I can't tell you what all ace people experience or how they feel about sex. It is a broad umbrella that covers a lot of ground. Most people who have typical levels of all three things never unpack and untangle their libido, sexual desire, and sexual attraction as separate from each other. It's those of us who feel like we're not experiencing the world in the "right" way who usually break down how all those things are different and have different levels. Some people have low libidos, low desire, and low attraction and kind of conform to the idea that is most thought of as "asexual." But there's a lot more variation. Some have high sexual attraction, but low sexual desire. (They really find people hot, but seldom act on it.) Some may have a low libido but high sexual desire (they aren't really into sex for release, but love having sex for other reasons). Others (like me) have high libidos, reasonable sexual desire, and a very lukewarm sexual attraction. 

If you imagine all three of these things (libido, sexual desire, and sexual attraction) as separate axes on a graph, you get a brilliant cube with a dizzying variety of expressions. The back left top corner would look VERY different than the front right bottom corner even though both these people might identify as asexual. There are people who are absolutely sex-repulsed. (I'm not.) There are people who have no libido (I do), or only experience their libido once or twice a month. There are people who have no or low sexual desire (mine is above average). There are people who experience no sexual attraction. (This is where I find I can take it or leave it.) There are people who have attraction but no libido. Libido but no desire. Desire but no attraction. Every expression you can think of.

And it's all under the umbrella of "asexual." And of course, some people identify that way and others—who have exactly the same libido, desire, and attraction—do not. 

I can only tell you what ace means to ME and why I think I'm on that spectrum. There are people like me who enjoy sex and partake in almost as much as they can get as often as they can get it. I feel attraction, but it is usually very aesthetic and appreciative until/unless there is a lot of enthusiasm coming from the person toward me. But when people talk to me about being horny or needing sex or talk about how their desire for sex is starting to short-circuit their rational thinking, I don't experience this feeling. 

I enjoy sex, and I have a LOT of it…with several partners. But my reasons for having sex are different than most people’s. The label "demisexual" comes pretty close, and I use it in a pinch, but it's not quite right.

It helps to think about wanting sex like wanting food. It's not a perfect analogy, but it's good enough to be a load-bearing metaphor. It's not that I don't eat. It's not that I don't enjoy eating. It's not that I don't think good food is delicious. It's just that I don't get hungry.

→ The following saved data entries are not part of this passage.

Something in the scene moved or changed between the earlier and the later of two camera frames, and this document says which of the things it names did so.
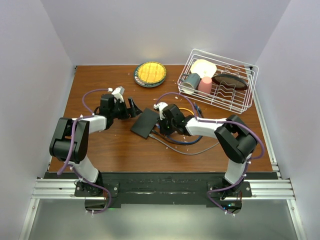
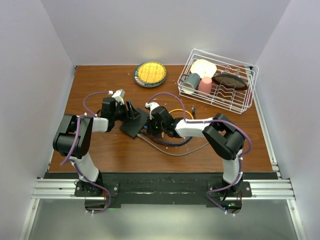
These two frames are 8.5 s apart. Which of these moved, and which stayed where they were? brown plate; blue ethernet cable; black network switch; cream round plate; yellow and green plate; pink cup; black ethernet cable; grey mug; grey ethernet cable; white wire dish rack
Moved: blue ethernet cable; black ethernet cable; grey ethernet cable; black network switch
Stayed: cream round plate; white wire dish rack; pink cup; yellow and green plate; grey mug; brown plate
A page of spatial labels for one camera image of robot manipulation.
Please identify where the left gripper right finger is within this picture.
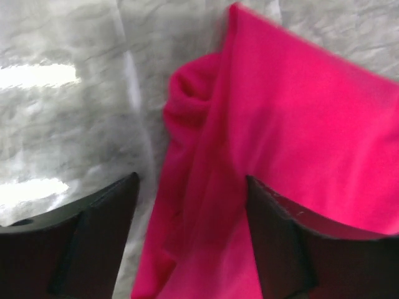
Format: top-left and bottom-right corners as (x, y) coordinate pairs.
(246, 177), (398, 298)

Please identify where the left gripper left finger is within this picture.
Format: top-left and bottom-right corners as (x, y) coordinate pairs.
(1, 173), (140, 299)

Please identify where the magenta t shirt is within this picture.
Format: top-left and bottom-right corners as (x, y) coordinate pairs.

People eat for lots of reasons. And honestly, a lot of those (possibly even most of those) have nothing to do with hunger. We often eat when we "could eat" based on other factors which is more about no longer being absolutely full from the last time we ate rather than actually being hungry.

  • Because the food tastes good
  • Because we like that KIND of food
  • To try something we don't get to have very often or have never tried before
  • Because it might be a while before there's another chance to eat
  • Because someone made us food and we want to show our appreciation
  • Because a companion is hungry and we want to enjoy the time together
  • Because we want to enjoy the experience of eating with someone
  • To be connected with or bond with other people eating or the cook
  • To help us cope with negative emotions, boredom, or just to generate some good feelings
  • Because it feels good
Similarly we can feel rejected if we're not invited to a dinner party, even if we weren't hungry or are not offered a helping of something when other people are getting it. We can feel envious if someone else is getting food and we are not. We can worry about missing out on the connection, the bonding if we aren't invited to meals. We can feel left out if everyone got a piece of cake but us. 

It doesn't matter if we weren't, strictly speaking, HUNGRY. 


Being on the ace spectrum doesn't mean I don't enjoy sex. It doesn't mean I don't ever want it. It doesn't mean I can't feel rejected. It doesn't mean I can't feel insecure if it feels like no one is attracted to me or seems to want me. It certainly doesn't mean that if someone wants sex with me, I'll say no or I'll usually say no. (In fact, personally, I usually say yes.) It just means that I'm not doing it because I'm HORNY. I can kind of take or leave the actual act. I'm doing it to be with them. To bond with them. To feel connected. Maybe because I haven't had that type of sex before or very often. Because they want it, and I want to make them feel good and desirable. Because sex is fun and feels good.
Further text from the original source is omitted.